◆ SUPPLIED INFORMATION:
——————

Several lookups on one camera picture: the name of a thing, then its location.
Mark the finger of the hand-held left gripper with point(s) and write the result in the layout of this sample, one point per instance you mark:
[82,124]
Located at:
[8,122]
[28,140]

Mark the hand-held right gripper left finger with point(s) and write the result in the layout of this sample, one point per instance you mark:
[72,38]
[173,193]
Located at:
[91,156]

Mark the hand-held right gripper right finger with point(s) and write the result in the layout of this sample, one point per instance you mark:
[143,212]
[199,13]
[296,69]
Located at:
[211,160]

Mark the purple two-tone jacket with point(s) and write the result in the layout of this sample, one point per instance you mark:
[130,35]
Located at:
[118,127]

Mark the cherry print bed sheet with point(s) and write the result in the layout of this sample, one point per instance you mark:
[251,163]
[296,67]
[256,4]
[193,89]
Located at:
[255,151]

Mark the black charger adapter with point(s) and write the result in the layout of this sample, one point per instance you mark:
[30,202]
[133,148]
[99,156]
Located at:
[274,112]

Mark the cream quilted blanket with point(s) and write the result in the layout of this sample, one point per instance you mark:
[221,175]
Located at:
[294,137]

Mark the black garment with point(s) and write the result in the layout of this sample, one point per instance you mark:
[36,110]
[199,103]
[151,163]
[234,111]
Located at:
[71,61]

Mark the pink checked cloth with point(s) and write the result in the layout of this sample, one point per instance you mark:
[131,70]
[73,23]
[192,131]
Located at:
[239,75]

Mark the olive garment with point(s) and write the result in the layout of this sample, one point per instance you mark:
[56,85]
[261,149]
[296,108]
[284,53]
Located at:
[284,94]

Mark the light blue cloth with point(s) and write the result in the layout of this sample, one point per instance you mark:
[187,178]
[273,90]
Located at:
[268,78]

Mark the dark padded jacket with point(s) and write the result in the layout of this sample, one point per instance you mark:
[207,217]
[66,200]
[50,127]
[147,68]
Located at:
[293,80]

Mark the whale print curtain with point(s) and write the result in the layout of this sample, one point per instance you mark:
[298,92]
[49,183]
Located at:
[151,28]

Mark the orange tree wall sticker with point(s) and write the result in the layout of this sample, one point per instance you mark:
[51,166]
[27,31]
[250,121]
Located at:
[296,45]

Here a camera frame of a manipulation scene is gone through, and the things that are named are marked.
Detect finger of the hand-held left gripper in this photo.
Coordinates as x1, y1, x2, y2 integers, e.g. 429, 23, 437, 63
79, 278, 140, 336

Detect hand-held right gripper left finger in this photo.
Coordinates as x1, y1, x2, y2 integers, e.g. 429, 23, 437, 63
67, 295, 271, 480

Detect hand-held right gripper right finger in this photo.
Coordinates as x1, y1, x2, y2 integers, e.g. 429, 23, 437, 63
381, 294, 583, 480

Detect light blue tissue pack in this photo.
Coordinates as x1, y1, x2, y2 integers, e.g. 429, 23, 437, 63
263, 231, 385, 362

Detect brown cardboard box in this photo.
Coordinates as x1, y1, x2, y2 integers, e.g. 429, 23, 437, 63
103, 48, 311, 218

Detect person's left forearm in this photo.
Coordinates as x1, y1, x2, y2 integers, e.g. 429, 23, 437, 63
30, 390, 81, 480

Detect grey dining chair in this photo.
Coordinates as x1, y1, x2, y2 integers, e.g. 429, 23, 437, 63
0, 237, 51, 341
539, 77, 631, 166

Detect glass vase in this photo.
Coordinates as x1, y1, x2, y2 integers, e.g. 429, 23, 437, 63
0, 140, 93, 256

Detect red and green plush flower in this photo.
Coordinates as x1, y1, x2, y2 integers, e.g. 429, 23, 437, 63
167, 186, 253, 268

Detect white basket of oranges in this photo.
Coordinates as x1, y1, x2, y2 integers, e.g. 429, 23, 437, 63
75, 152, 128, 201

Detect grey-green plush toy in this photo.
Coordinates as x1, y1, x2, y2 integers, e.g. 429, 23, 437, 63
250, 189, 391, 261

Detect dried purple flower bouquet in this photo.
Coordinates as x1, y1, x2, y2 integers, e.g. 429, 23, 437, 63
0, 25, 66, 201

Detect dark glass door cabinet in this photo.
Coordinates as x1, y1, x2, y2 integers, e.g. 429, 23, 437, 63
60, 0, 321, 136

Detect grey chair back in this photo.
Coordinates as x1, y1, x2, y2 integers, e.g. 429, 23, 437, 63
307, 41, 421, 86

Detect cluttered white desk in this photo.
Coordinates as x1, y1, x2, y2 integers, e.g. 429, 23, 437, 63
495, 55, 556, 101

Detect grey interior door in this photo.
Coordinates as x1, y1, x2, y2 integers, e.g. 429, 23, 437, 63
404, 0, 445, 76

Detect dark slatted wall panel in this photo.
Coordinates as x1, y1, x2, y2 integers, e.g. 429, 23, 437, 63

——————

◆ WHAT THE TASK REQUIRES:
Repeat the listing above exactly, keeping every word as it stands.

◆ SOLUTION:
Several lookups on one camera picture: the name of a thing, then its location.
Mark the finger of the hand-held left gripper with point(s) and write the result in the layout of this sample, one point per instance you mark:
[82,124]
Located at:
[8,122]
[28,140]

Mark the hand-held right gripper left finger with point(s) and write the result in the layout of this sample, one point per instance you mark:
[72,38]
[173,193]
Located at:
[91,156]

Mark the hand-held right gripper right finger with point(s) and write the result in the layout of this sample, one point per instance you mark:
[143,212]
[199,13]
[296,69]
Located at:
[211,160]

Mark the purple two-tone jacket with point(s) and write the result in the layout of this sample, one point per instance you mark:
[130,35]
Located at:
[118,127]

Mark the cherry print bed sheet with point(s) and write the result in the layout of this sample, one point per instance you mark:
[251,163]
[296,67]
[256,4]
[193,89]
Located at:
[255,151]

Mark the black charger adapter with point(s) and write the result in the layout of this sample, one point per instance you mark:
[30,202]
[133,148]
[99,156]
Located at:
[274,112]

Mark the cream quilted blanket with point(s) and write the result in the layout of this sample, one point per instance you mark:
[221,175]
Located at:
[294,137]

Mark the black garment with point(s) and write the result in the layout of this sample, one point per instance you mark:
[36,110]
[199,103]
[151,163]
[234,111]
Located at:
[71,61]

Mark the pink checked cloth with point(s) and write the result in the layout of this sample, one point per instance you mark:
[131,70]
[73,23]
[192,131]
Located at:
[239,75]

Mark the olive garment with point(s) and write the result in the layout of this sample, one point per instance you mark:
[56,85]
[261,149]
[296,108]
[284,53]
Located at:
[284,94]

Mark the light blue cloth with point(s) and write the result in the layout of this sample, one point per instance you mark:
[187,178]
[273,90]
Located at:
[268,78]

Mark the dark padded jacket with point(s) and write the result in the layout of this sample, one point per instance you mark:
[207,217]
[66,200]
[50,127]
[147,68]
Located at:
[293,80]

Mark the whale print curtain with point(s) and write the result in the layout of this sample, one point per instance you mark:
[298,92]
[49,183]
Located at:
[151,28]

Mark the orange tree wall sticker with point(s) and write the result in the layout of this sample, one point per instance you mark:
[51,166]
[27,31]
[250,121]
Located at:
[296,45]

Here a camera frame of a manipulation scene is gone through, and the things that are named are marked.
Detect finger of the hand-held left gripper in this photo.
Coordinates as x1, y1, x2, y2 integers, e.g. 429, 23, 437, 63
79, 278, 140, 336

Detect hand-held right gripper left finger in this photo.
Coordinates as x1, y1, x2, y2 integers, e.g. 429, 23, 437, 63
67, 295, 271, 480

Detect hand-held right gripper right finger in this photo.
Coordinates as x1, y1, x2, y2 integers, e.g. 429, 23, 437, 63
381, 294, 583, 480

Detect light blue tissue pack in this photo.
Coordinates as x1, y1, x2, y2 integers, e.g. 429, 23, 437, 63
263, 231, 385, 362

Detect brown cardboard box in this photo.
Coordinates as x1, y1, x2, y2 integers, e.g. 429, 23, 437, 63
103, 48, 311, 218

Detect person's left forearm in this photo.
Coordinates as x1, y1, x2, y2 integers, e.g. 429, 23, 437, 63
30, 390, 81, 480

Detect grey dining chair in this photo.
Coordinates as x1, y1, x2, y2 integers, e.g. 429, 23, 437, 63
0, 237, 51, 341
539, 77, 631, 166

Detect glass vase in this photo.
Coordinates as x1, y1, x2, y2 integers, e.g. 429, 23, 437, 63
0, 140, 93, 256

Detect red and green plush flower in this photo.
Coordinates as x1, y1, x2, y2 integers, e.g. 429, 23, 437, 63
167, 186, 253, 268

Detect white basket of oranges in this photo.
Coordinates as x1, y1, x2, y2 integers, e.g. 429, 23, 437, 63
75, 152, 128, 201

Detect grey-green plush toy in this photo.
Coordinates as x1, y1, x2, y2 integers, e.g. 429, 23, 437, 63
250, 189, 391, 261

Detect dried purple flower bouquet in this photo.
Coordinates as x1, y1, x2, y2 integers, e.g. 429, 23, 437, 63
0, 25, 66, 201

Detect dark glass door cabinet in this photo.
Coordinates as x1, y1, x2, y2 integers, e.g. 429, 23, 437, 63
60, 0, 321, 136

Detect grey chair back in this photo.
Coordinates as x1, y1, x2, y2 integers, e.g. 429, 23, 437, 63
307, 41, 421, 86

Detect cluttered white desk in this photo.
Coordinates as x1, y1, x2, y2 integers, e.g. 429, 23, 437, 63
495, 55, 556, 101

Detect grey interior door in this photo.
Coordinates as x1, y1, x2, y2 integers, e.g. 429, 23, 437, 63
404, 0, 445, 76

Detect dark slatted wall panel in this photo.
Coordinates as x1, y1, x2, y2 integers, e.g. 429, 23, 437, 63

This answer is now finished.